ああ わたくしはけつしてさうしませんでした
あいつがなくなつてからあとのよるひる
わたくしはただの一どたりと
あいつだけがいいとこに行けばいいと
さういのりはしなかつたとおもひます

 最初読んだとき「?」て思いました。普通は妹がいいとこに行けばいいと「いのる」ものじゃないのだろうか、と。そしたら宮沢賢治は熱心な仏教徒だったようですね。なので「一人だけ」ではなくて「みんなが」という考えのもと、上のような書き方になったんだと。でも「おもひます」て書いてある。断言してない言い方に、これまたクラクラしてしまうじゃないですか!!そこでそういう自信なさげな言い方されたらたまりませんよ!!!ね!!(プギャー

【冬と銀河ステーション】(抜粋)

そらにはちりのやうに小鳥がとび
かげらふや青いギリシヤ文字は
せはしく野はらの雪に燃えます

 掲示板で、大富さんに教えてもらった一文、最後の最後にのってました!!!この部分も絶品ですよね!出だしからこれですよ!!!!テンションも高くなるよ!!!あとはね、あとはね、

川はどんどん凍りを流してゐるのに
みんなは生ゴムの長靴をはき
狐や犬の毛皮を着て
陶器の露店をひやかしたり
ぶらさがつた章魚を品さだめしている

 ふおお・・・!!!!い、犬の毛皮?「陶器の露店をひやかしたり」っていいよね!あとあと「たこ」って「章魚」って書いてたのね!!初めて知ったよ・・・。章魚とか、出てくるなんて素敵だよーーー。自分ももっと、いろんな言葉を掬っていきたい。詩にできない言葉は本当はきっとないんだと思いたい。

パツセン大街道のひのきから
しづくは燃えていちめんに降り
紅玉やトパースまたいろいろのスペクトルや
もうまるで市場のような盛んな取引です




■かんそう

 詩を読んで「幸せだ」って久しぶりに心底思えた。
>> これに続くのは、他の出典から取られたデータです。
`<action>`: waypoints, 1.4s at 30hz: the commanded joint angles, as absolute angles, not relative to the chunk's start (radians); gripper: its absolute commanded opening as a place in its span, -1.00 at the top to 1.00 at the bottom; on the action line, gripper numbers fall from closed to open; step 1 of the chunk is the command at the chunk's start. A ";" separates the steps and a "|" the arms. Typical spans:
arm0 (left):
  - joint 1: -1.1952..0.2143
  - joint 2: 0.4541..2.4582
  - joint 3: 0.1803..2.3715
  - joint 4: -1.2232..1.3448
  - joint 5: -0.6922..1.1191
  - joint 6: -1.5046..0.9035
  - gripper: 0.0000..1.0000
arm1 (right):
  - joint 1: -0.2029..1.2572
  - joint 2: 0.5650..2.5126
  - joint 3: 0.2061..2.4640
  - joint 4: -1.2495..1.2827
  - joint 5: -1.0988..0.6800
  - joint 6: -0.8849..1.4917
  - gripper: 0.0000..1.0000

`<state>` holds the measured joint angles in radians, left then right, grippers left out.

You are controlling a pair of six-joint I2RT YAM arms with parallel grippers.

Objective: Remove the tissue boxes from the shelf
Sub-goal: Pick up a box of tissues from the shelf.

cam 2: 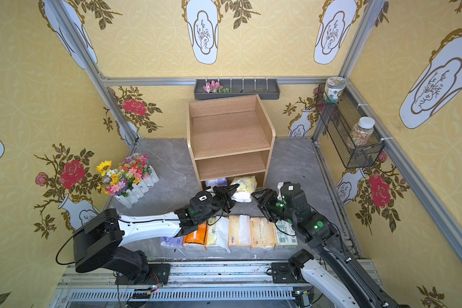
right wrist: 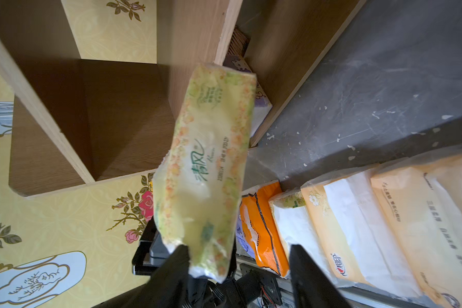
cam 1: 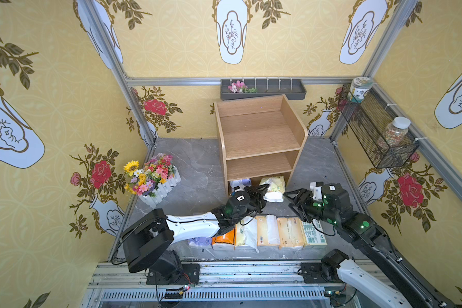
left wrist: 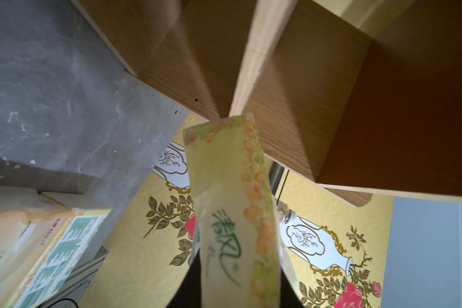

とても楽しい。彼の詩に出会えてほんとに良かった。これからも読んでく。本も好いものがあれば買って手元に置きたい。今、とても楽しいです!!
 これを読んで、今まで読んだことがないけど、面白そうだなあ、なんて思う人がいたら、すごく嬉しいな、と思いつつ。活き活きと書かせてもらいました!!